Usually Yes but I vary it by 0.01 value if necessary. Besides, black edition cpus are made to be overclocked by just changing the multiplier rather than core voltage. Not that it is efficient but obviously less tedious.
.
With small variations in frequencies like these, i dont believe a exclusive load test is in order. So instead i just Alt-Tab in between of a heavy game to check the temperatures.
.
The cooler is put on hold cause i am very poor and sick and hungry and any donations made towards me and my family are heartly welcomed. (financial problems in short.)

.
Motherboard is Asus M4A785TD-Vevo. PSU is seasonic S12II 520W.
.
The temp you are getting are beautiful, esp at such high frequencies.
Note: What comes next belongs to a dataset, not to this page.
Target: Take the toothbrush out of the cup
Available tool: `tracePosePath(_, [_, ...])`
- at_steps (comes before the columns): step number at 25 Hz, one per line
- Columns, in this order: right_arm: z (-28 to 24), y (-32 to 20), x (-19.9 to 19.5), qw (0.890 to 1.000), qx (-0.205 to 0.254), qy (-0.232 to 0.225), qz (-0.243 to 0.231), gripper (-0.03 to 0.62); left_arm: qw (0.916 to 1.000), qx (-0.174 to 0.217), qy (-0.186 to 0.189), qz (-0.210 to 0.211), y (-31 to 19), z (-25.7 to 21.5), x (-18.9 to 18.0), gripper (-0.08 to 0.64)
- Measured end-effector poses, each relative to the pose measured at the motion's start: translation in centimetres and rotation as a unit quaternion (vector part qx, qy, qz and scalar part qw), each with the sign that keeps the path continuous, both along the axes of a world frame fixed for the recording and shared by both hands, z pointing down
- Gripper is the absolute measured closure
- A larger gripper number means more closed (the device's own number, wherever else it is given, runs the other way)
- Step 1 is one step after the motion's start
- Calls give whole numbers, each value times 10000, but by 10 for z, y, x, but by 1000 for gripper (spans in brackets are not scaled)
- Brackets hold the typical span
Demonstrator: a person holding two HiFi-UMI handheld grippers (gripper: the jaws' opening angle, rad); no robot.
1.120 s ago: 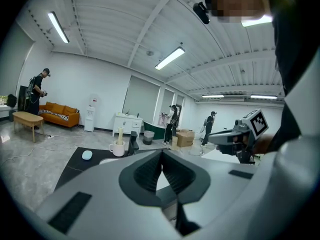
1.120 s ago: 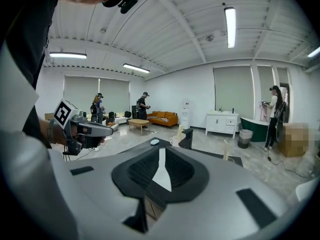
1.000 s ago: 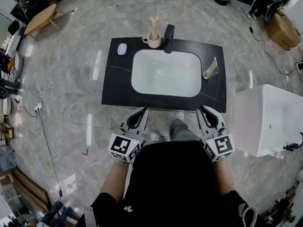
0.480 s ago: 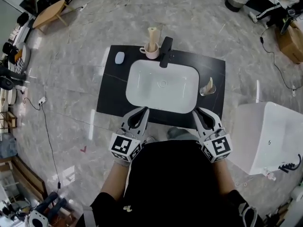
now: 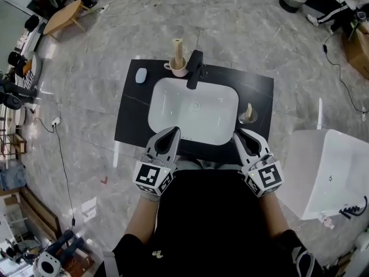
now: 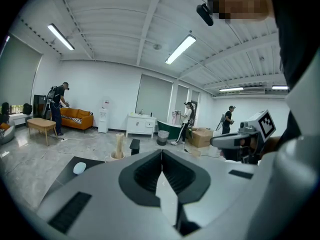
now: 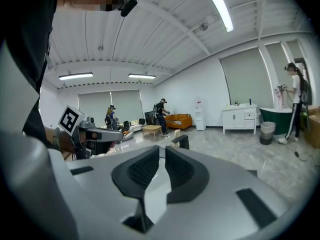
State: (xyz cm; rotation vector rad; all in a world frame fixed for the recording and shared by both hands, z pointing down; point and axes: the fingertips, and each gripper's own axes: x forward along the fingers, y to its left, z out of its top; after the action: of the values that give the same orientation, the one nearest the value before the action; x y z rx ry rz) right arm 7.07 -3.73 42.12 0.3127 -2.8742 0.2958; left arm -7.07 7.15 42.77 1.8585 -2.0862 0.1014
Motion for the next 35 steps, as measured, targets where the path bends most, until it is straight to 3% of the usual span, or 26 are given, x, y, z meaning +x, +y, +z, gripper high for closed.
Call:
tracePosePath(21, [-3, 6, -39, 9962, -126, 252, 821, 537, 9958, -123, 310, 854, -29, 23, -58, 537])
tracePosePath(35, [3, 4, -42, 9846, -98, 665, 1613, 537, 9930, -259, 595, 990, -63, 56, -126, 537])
But, may I ask, how better is your cpu performing at 4.0 as compared to the stock?


----------



## topgear (Dec 15, 2011)

^^ Thanks for the infos ... BE cpus are meant for OC using Multiplier but at High frequencies it requires more volts to remain stable - So far I'm only managed to run Cinebench 11.5 on it and the performance has really Improved compared to stock - for games and other benchmarks stay tuned


----------



## d!Abl() (Apr 26, 2012)

Guys I want to know if this will work with my C2D e6550. Its LGA 775 socket. I saw the official site. It says it works with 
"LGA 2011 / 1366 / 1156 / 1155 / 775 *"

I noted the * mark on 775. Seems to me something like conditions apply 

But I could not find any of them 

Has anyone used it for LGA775?


----------



## $$Lionking$$ (Apr 26, 2012)

go to smcinternational or (smcinternational.in)... not used it with LGA775... but i have no reason to believe why it shud not work with that 775... njoi!


----------



## topgear (Apr 27, 2012)

d!Abl() said:


> Guys I want to know if this will work with my C2D e6550. Its LGA 775 socket. I saw the official site. It says it works with
> "LGA 2011 / 1366 / 1156 / 1155 / 775 *"
> 
> I noted the * mark on 775. Seems to me something like conditions apply
> ...



On Hyper 212 Plus spec page there's no asterisk mark beside 775 - it's only on Hyper 212 Evo's spec page and it reads like this :



> * Supplied accessories may differ by country or area. Please check with your local distributor for further details.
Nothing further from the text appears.